• Exercise prompt: Would you copy the lines below exactly and omit the images?

• Source material:

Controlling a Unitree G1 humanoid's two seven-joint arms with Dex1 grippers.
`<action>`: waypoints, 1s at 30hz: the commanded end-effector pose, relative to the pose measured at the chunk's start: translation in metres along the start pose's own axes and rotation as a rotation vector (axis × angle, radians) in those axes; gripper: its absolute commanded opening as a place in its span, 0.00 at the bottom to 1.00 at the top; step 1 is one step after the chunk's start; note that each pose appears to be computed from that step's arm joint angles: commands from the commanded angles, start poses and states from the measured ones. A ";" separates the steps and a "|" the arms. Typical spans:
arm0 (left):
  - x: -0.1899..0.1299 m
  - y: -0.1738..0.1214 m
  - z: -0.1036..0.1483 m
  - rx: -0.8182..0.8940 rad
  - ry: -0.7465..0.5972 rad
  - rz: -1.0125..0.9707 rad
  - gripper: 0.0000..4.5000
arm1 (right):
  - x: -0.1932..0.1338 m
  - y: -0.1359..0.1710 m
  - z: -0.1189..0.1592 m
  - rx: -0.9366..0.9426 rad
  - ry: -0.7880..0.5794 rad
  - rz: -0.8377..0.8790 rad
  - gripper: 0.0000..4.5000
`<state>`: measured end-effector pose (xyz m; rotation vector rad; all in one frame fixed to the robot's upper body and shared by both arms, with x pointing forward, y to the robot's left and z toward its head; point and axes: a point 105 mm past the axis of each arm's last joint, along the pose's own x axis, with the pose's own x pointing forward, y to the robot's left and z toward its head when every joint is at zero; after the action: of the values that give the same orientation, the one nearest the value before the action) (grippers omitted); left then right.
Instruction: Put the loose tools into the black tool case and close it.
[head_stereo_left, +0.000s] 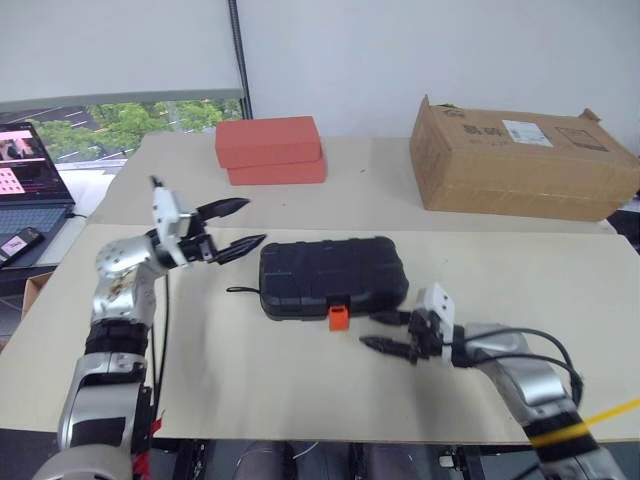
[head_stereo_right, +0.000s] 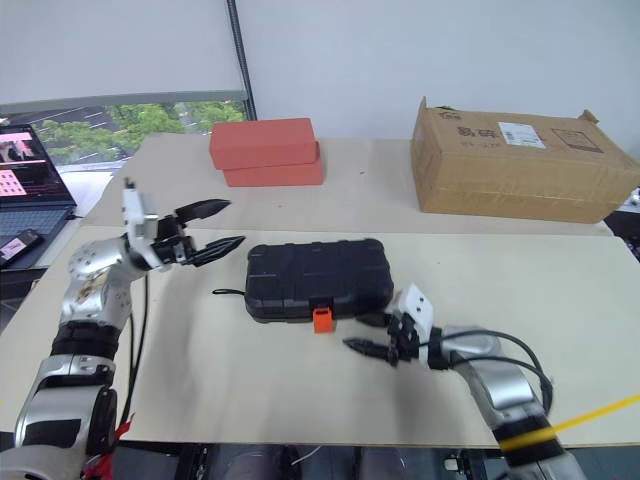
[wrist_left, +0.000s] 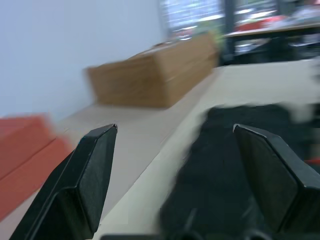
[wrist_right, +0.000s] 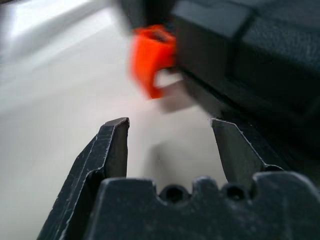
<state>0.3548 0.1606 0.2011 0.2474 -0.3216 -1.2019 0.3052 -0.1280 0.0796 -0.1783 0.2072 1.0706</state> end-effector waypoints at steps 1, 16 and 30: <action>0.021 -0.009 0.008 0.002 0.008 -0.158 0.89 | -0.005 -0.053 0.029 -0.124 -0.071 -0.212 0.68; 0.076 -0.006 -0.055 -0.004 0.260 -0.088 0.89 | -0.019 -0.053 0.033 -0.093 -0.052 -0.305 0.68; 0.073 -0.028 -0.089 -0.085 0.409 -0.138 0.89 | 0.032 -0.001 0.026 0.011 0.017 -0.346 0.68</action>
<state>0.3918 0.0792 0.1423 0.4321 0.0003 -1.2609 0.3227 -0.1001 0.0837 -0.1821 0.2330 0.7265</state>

• Response for this exercise:
Controlling a Unitree G1 humanoid's two seven-joint arms with Dex1 grippers.
`<action>`: waypoints, 1s at 30hz: the commanded end-effector pose, relative to the pose measured at the chunk's start: translation in metres along the start pose's own axes and rotation as a rotation vector (axis × angle, radians) in those axes; gripper: its absolute commanded opening as a place in its span, 0.00 at the bottom to 1.00 at the top; step 1 is one step after the chunk's start; note that each pose appears to be computed from that step's arm joint angles: commands from the commanded angles, start poses and states from the measured ones. A ";" separates the steps and a "|" the arms. Typical spans:
arm0 (left):
  - x: -0.1899..0.1299 m
  - y: -0.1738..0.1214 m
  - z: -0.1036..0.1483 m
  - rx: -0.8182..0.8940 rad
  - ry: -0.7465..0.5972 rad
  - rz: -1.0125..0.9707 rad
  - gripper: 0.0000..4.5000
arm1 (right):
  - x: -0.1932..0.1338 m
  - y: -0.1359..0.1710 m
  - z: -0.1189..0.1592 m
  - rx: -0.9366..0.9426 rad
  - ry: -0.7880..0.5794 rad
  - rz: -0.8377..0.8790 rad
  - gripper: 0.0000..4.5000
`<state>`: measured end-effector pose (xyz m; rotation vector rad; all in one frame fixed to the robot's upper body and shared by both arms, with x pointing forward, y to the robot's left and z toward its head; point and axes: a point 105 mm past the axis of each arm's last joint, along the pose's own x axis, with the pose's own x pointing forward, y to the robot's left and z toward its head when every joint is at zero; after the action: of the values that give the same orientation, the one nearest the value before the action) (grippers omitted); left then right.
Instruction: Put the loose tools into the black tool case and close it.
[head_stereo_left, +0.000s] 
[head_stereo_right, +0.000s] 
[wrist_left, +0.000s] 
[wrist_right, +0.000s] 
<state>0.3548 0.1606 0.2011 0.2474 -0.3216 -1.2019 0.3052 -0.1280 0.0796 -0.1783 0.2072 1.0706</state> end-effector waypoints at steps 1, 16 and 30: <action>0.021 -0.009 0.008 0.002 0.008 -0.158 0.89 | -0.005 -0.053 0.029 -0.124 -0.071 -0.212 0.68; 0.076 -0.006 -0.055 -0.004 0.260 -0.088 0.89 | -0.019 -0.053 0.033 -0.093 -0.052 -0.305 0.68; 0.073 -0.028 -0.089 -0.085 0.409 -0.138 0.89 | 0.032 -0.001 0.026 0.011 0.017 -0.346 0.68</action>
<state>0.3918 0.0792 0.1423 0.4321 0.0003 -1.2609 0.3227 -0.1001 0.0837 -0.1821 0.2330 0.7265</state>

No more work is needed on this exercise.